Let’s face it, most of us will probably never find ourselves shipwrecked on a tropical island in the middle of nowhere. If, by some chance, this did happen, it’s even less likely we’d end up being killed by zombies or cannibals. We’d be far more likely to select the wrong leaf to use as toilet paper and die from the horrific infection that ensued. Welcome to the realistic survival scenarios of Thousand Miles Out by Northworks Software.
Okay, I might have been being slightly glib with the toilet paper remark, but only to get across the point that in a real survival situation poor decisions can be just as deadly as the stuff from horror movies. This is the premise behind Thousand Miles Out’s isometric survival gameplay.
The player takes control of the survivors of a shipwrecked research vessel. The crew and scientists were on their way home from their “three hour tour” when a sudden tropical storm left them adrift with noway to navigate the ship or call for help. After running aground near a deserted island the crew loads their meager supplies into the lifeboats and makes their way to shore. Just when they think they are finally safe, the second storm hits.

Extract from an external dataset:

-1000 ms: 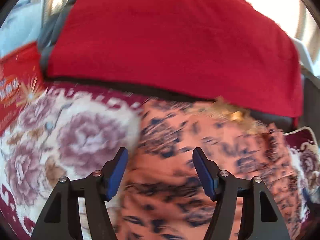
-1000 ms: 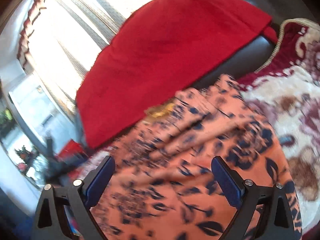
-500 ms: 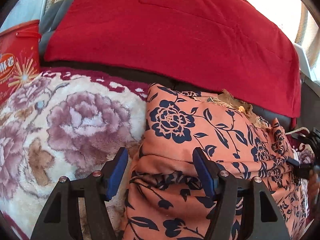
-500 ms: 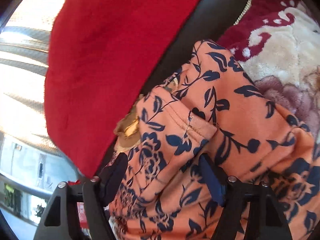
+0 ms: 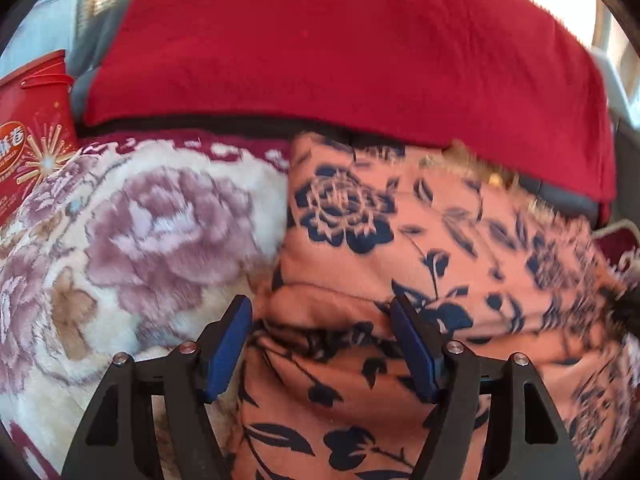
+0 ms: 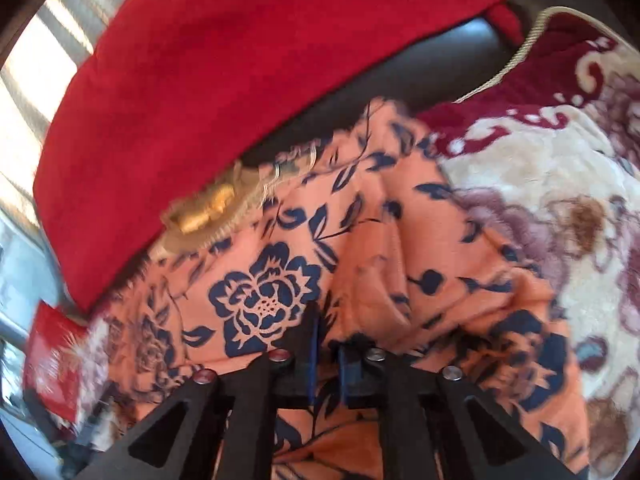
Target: Fold small clothes
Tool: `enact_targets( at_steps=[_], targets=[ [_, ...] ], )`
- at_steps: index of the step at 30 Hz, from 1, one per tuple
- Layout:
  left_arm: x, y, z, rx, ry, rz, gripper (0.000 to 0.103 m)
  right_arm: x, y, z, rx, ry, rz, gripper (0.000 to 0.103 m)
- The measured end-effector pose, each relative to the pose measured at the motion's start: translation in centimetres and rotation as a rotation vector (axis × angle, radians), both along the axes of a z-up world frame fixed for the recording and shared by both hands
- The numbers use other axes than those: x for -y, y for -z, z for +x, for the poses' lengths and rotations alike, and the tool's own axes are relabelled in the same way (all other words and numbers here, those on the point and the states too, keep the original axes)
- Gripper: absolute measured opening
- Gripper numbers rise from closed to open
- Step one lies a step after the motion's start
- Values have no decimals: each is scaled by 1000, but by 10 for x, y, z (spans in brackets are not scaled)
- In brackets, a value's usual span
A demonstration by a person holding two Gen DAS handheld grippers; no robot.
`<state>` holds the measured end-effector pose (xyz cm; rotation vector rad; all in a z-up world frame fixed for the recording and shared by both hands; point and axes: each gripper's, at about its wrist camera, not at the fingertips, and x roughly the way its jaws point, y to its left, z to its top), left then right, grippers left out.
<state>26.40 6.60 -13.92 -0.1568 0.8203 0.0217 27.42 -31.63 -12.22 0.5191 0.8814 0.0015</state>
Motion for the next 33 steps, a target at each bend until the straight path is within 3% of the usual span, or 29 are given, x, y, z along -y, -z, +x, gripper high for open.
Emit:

Would you, could you, survive?
Now, with only 4 survivors remaining, the player must utilize each character’s specific skills to keep everyone alive. Meanwhile, they will be trying to find a way to be rescued. Should you repair the radio, or build a massive signal fire? Can you eat that plant, should you?The Kickstarter campaign is, interesting. Northworks is seeking $331,528. Most of the budget will go toward building and paying a team of about 10 people to complete the game by January 2018. Yes, technically the funds are being used to make the game, but they are kinda also being used to build and run the company for over a year. In fairness, Northworks and their partners, Travian, are both planning to assist with the financing for Thousand Miles Out, promising to “at least” match the funds raised on Kickstarter.
Community goal tiers
My reservations about massive budgets aside, the Kickstarter also has some unusual “reward” tiers. Dubbed “community goals” these rewards rely on a specific number of backers pledging at a certain level to unlock additional content for the final game. For example, if 300 people pledge at the $34 level then all backers will have access to an in-game flashlight, dog, or skinset. You have to pick which reward you want to work towards when you pledge. So, it would take 900 backers to unlock all three rewards.

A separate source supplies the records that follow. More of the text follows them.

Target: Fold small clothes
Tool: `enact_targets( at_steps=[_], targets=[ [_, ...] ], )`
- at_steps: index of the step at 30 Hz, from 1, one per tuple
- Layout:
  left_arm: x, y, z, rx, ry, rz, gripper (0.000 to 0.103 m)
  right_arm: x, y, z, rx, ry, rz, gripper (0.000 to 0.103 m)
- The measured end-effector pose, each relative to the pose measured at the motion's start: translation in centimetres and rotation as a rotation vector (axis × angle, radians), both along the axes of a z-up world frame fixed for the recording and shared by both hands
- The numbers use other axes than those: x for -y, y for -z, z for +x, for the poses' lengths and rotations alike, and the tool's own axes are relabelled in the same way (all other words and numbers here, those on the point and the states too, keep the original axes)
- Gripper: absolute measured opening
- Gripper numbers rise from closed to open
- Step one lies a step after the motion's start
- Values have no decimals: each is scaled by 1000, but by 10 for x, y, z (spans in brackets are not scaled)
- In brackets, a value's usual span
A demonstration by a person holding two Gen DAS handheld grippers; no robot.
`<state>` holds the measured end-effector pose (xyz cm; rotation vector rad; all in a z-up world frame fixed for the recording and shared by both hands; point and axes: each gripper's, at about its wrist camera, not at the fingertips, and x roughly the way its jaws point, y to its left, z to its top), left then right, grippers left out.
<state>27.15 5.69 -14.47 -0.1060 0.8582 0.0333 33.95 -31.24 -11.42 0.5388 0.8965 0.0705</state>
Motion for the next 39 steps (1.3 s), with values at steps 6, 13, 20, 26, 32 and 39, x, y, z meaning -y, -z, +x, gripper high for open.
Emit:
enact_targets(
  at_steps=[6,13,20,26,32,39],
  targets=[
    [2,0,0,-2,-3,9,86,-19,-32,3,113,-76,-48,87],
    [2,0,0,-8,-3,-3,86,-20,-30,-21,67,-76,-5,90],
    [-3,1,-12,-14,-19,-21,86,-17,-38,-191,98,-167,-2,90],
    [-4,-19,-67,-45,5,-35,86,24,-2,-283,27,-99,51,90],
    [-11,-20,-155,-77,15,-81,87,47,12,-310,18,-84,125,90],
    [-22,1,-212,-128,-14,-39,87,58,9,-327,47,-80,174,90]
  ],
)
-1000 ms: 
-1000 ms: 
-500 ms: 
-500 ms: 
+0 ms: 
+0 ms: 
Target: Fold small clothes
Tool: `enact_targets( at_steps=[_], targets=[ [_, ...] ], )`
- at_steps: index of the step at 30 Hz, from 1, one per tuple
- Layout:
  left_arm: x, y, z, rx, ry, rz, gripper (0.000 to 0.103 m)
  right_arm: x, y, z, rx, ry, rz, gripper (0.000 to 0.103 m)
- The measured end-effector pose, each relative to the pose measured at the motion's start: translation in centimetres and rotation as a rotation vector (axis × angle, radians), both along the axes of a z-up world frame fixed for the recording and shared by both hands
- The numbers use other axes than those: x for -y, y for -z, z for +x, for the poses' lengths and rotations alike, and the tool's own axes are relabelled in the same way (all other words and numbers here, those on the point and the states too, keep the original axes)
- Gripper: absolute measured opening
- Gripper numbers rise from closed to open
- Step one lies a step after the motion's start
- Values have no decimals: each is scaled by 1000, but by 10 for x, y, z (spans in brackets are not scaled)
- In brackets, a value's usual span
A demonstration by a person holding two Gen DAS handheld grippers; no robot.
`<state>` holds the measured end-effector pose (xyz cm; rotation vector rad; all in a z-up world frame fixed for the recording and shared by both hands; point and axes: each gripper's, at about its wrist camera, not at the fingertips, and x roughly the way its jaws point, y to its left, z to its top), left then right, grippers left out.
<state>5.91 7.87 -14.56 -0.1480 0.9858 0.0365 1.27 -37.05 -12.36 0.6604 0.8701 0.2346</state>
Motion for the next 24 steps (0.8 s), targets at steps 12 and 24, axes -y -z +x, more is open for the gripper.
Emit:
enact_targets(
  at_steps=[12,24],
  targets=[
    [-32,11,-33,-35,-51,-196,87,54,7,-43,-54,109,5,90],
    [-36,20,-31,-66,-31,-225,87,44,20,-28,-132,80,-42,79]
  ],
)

Maybe this is secretly brilliant and will force more potential backers to get on-board and fund the game. It seems more likely that none of the tiers will draw the necessary number of supporters. These in-game prizes probably would have worked better as additional funding goals if the overall goal wasn’t already so high.
Thousand Miles Out looks like it will be a fun game, but it still has a long way to go to secure funding.